Ben Stecher et al: Research into Parkinson’s Disease needs reform

As Parkinson’s Disease (PD) patients and research advocates, we remain hopeful that the whirlwind of research and translational studies which flood the pages of journals around the world will result in treatments that significantly improve quality of life for people with PD within our lifetime. While the Parkinson’s community continues to wait, however, we must acknowledge a growing element of scepticism: the pace of novel advances seems to be slowed down by a system that can not move fast enough to keep up with our own neurodegeneration.

The longer we wait, the more we wonder whether our hopes have been misplaced. Questions arise as to whether the current clinical trial model is suitable for a condition where no two cases are quite the same. While other fields—such as oncology—are pressing forward with targeted and individualized approaches, neurodegenerative research is languishing. The question of “what treatment for which patient?” seems to be lost in large multicenter trials designed to ask the overly simplistic and inappropriate question of “what works beyond placebo for the average PD patient?” The “average PD patient” is a statistical construct rather than a physical entity.

This clinical trial model—built largely on conservative incremental refinements of current drugs to treat large groups of people—seems ill-equipped to tackle PD where etiological heterogeneity is the rule rather than the exception. Also, as regulatory burdens grow at an increasing pace, and research-associated costs balloon, most phase III clinical trials are left in the hands of large pharmaceutical companies. These entities inherently consider not only therapeutic advance, but also the consequences of research on their revenue stream. Too often, these clinical trials seem to be conducted to support new patents rather than patients.

For too long we have stood by and watched infighting between scientists and their funders over control, lack of funding for replication studies, potential for data hoarding, or money wasted on studies in which the clinical significance is unclear. We have seen trials that are considered “successful” even though they offer little meaningful benefit to patients, while witnessing the scientists driving research and novel discovery forward being forced to spend an increasing proportion of their time securing grants and, if successful, addressing the administrative requirements of funding agencies and regulatory bodies rather than their science. [1-9]

We need to reform incentive structures to enable research scientists to work towards bigger goals than simply getting their names in high impact journals. We want editors and reviewers to support replication studies and negative results so that excitement is not driven by chance-level findings. We need a system that can empower scientists to pursue ambitious research, that enables them to spend more time on their science and less on securing their next grant renewal, that does not force them to kowtow to flawed metrics like impact factor and H index, and that encourages them to work more closely with patient advocates to understand our priorities regarding appropriate assessments beyond the Unified Parkinson’s Disease Rating Scale (UPDRS) and beyond motor function. We need patient-scientist teams to work together to maximize the likelihood that studies are designed in a way that will ultimately best inform patient and clinician treatment decisions.

As a first step towards ameliorating these problems, patients should become part of the clinical trial design process. Rather than just being told which hoops to jump through they should be recognized as partners in research. We remain hopeful that, through collaboration, outreach, mutual education, and ongoing communication, we can work together to bring us closer to the treatments we so desperately need. As the fastest growing neurological disease—a “Parkinson Pandemic”increased efficiency of the research infrastructure is more important than ever. [10] We ask that the scientists, publishers, charities, and public funding institutions committed to advancing research in PD join us in a push to adapt to the changes we need to embrace if we are going to make meaningful progress towards treating this disease. 
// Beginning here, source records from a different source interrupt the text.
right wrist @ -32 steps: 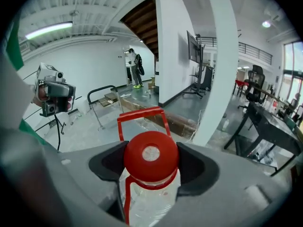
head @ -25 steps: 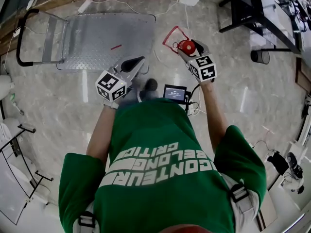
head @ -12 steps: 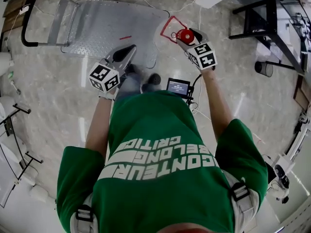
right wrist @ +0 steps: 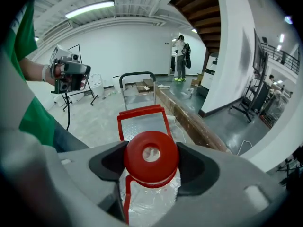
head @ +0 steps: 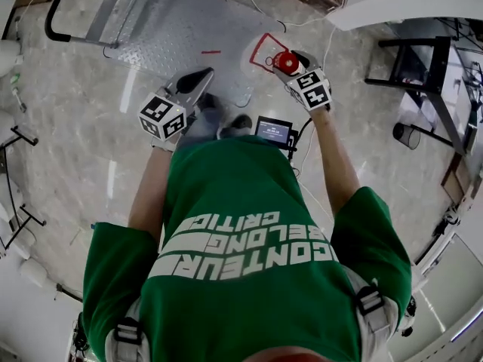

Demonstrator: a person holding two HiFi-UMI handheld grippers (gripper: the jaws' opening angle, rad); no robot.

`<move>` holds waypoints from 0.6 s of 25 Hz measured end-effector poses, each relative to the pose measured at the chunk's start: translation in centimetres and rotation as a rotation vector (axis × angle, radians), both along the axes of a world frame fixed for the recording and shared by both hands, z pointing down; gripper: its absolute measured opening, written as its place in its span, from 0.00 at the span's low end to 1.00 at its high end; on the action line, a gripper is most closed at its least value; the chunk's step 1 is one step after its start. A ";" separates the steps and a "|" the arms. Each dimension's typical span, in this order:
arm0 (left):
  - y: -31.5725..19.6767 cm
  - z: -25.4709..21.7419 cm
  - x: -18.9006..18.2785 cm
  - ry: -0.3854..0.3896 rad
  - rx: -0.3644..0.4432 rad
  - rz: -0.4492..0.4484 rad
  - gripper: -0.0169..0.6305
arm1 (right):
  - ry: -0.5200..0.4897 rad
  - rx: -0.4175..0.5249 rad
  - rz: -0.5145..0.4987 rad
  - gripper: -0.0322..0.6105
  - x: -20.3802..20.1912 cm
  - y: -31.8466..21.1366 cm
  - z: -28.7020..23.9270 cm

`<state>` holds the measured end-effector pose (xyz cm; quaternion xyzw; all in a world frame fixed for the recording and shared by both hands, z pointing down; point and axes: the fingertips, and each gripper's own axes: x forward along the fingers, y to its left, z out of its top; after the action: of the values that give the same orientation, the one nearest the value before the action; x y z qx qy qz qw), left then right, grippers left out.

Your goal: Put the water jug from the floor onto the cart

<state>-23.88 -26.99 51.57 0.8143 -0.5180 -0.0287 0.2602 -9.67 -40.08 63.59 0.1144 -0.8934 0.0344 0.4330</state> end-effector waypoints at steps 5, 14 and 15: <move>0.3 1.0 -3.1 -0.006 -0.009 -0.032 0.04 | 0.029 -0.014 -0.077 0.52 -3.8 0.1 3.6; 0.5 3.1 -8.3 -0.003 -0.047 -0.067 0.04 | 0.132 -0.078 -0.185 0.52 -10.8 1.1 10.1; 0.5 3.3 -8.9 -0.003 -0.051 -0.075 0.04 | 0.145 -0.082 -0.198 0.52 -11.5 1.1 10.8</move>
<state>-32.79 -26.45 54.85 0.7873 -0.5493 -0.0241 0.2791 -21.21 -39.00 74.43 0.0099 -0.8646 0.0195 0.5020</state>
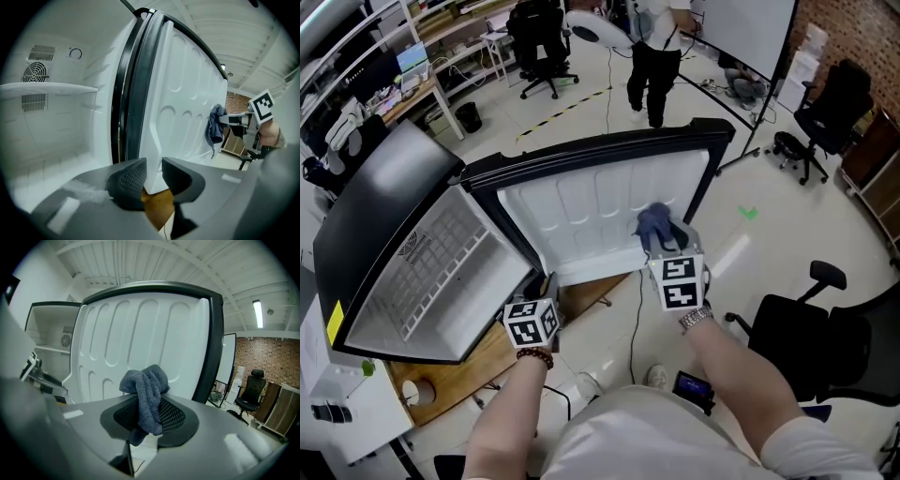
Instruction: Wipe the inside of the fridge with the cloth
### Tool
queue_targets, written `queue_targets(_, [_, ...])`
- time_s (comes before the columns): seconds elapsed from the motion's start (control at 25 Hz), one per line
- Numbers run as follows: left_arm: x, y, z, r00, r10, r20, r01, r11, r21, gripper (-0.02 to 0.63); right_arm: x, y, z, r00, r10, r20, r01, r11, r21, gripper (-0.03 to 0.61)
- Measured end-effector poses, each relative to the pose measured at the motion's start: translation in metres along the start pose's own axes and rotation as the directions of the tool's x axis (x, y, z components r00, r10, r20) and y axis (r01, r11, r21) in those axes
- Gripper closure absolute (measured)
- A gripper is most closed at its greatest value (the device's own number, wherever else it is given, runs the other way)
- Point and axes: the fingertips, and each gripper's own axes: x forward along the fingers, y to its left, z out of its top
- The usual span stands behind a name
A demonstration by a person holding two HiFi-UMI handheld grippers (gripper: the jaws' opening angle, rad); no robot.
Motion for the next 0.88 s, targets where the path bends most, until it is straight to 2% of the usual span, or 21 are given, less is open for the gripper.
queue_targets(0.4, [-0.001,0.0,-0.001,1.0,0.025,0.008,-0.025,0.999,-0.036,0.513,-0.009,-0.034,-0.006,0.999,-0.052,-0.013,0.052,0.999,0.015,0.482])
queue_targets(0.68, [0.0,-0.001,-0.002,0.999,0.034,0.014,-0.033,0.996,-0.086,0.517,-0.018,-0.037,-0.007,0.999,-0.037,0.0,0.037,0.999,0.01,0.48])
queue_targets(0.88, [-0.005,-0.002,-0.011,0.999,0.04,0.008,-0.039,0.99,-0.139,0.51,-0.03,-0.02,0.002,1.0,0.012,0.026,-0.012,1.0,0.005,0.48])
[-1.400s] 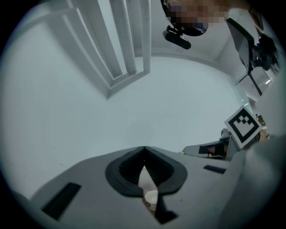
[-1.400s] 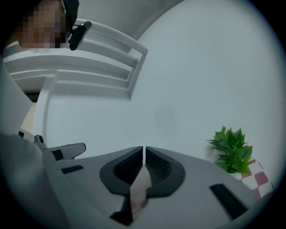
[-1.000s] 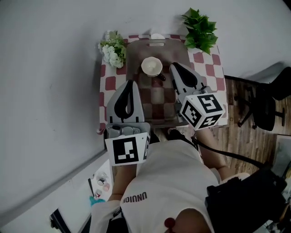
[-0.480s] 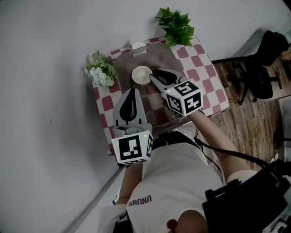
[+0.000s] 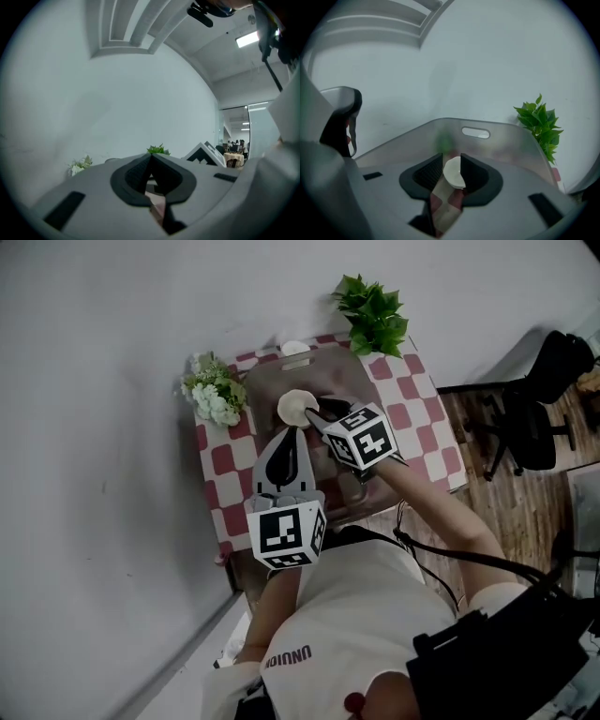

Benjamin Stecher was an education consultant in China when he got diagnosed with Parkinson’s disease at age 29. Now 33 he travels extensively meeting experts to learn all that he can about this disease and communicating that on his site, tmrwedition.com. @Neuronologist1

Karen G. Raphael is Professor in Oral Medicine at the New York University College of Dentistry and in Psychiatry at the New York University School of Medicine, New York, NY. She has been living with Parkinson’s disease for 8 years. 

Sara Riggare has been managing Parkinson’s disease since her teens and is currently pursuing a doctorate in health informatics at Karolinska Institutet in Stockholm, Sweden. 

Simon RW Stott research associate at the John Van Geest Centre for Brain Repair, University of Cambridge. Conducting both lab and clinic-based research on Parkinson’s. 

Competing interests: None declared. 

Acknowledgments: The authors would like to acknowledge the contributions made by Mariette Robijn, Martin Taylor, Jasmine Sturr, Megan Duffy, and Prof. Andrew Lees.